[[ INPUT DATA open ]]

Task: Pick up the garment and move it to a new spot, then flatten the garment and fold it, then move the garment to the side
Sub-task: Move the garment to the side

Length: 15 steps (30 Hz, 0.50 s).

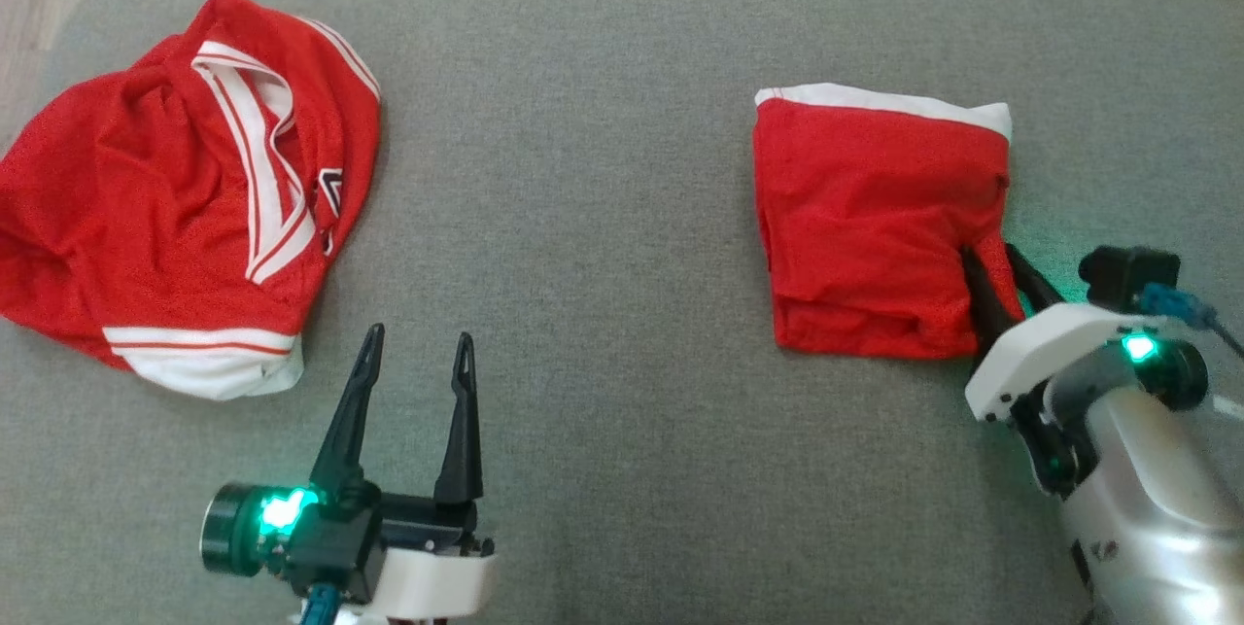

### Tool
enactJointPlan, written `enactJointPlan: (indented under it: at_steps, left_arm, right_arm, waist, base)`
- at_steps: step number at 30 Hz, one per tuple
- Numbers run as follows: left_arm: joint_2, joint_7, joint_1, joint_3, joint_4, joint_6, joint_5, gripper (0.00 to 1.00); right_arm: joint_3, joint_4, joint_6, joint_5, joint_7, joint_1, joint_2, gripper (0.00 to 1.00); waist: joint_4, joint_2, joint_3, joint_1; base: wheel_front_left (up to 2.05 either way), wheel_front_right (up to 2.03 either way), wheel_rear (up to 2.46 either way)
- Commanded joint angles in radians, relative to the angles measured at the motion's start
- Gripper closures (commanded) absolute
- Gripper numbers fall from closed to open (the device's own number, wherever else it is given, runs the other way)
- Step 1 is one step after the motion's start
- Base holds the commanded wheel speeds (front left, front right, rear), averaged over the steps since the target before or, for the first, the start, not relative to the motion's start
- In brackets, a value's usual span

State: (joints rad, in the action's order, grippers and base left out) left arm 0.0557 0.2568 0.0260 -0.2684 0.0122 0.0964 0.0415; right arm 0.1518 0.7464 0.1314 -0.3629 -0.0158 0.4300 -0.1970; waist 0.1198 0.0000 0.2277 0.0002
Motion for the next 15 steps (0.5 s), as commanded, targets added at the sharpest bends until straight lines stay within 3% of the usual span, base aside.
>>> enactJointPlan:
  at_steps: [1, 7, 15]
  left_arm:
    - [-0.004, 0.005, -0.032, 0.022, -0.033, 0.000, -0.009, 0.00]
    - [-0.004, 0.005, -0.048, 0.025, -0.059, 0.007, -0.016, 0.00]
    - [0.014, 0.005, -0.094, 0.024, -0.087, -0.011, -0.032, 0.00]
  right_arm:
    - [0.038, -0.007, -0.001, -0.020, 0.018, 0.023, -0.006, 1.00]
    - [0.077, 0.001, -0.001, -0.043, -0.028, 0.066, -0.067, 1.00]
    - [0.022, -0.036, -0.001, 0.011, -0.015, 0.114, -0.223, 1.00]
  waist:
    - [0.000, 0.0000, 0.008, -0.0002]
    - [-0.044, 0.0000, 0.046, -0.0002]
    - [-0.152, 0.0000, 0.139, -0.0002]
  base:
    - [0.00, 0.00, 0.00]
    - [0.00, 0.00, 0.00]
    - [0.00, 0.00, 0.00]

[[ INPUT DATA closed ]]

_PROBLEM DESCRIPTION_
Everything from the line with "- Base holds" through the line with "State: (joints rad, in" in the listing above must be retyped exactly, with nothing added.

_ANSWER SPACE_
- Base holds the commanded wheel speeds (front left, front right, rear), averaged over the steps since the target before or, for the first, the start, not relative to the motion's start
- In brackets, a value's usual span

State: (joints rad, in the action's order, grippers and base left out) left arm 0.0557 0.2568 0.0260 -0.2684 0.0122 0.0964 0.0415; right arm 0.1518 0.7464 0.1314 -0.3629 -0.0158 0.4300 -0.1970; waist 0.1198 0.0000 0.2277 0.0002

No additional output will be produced.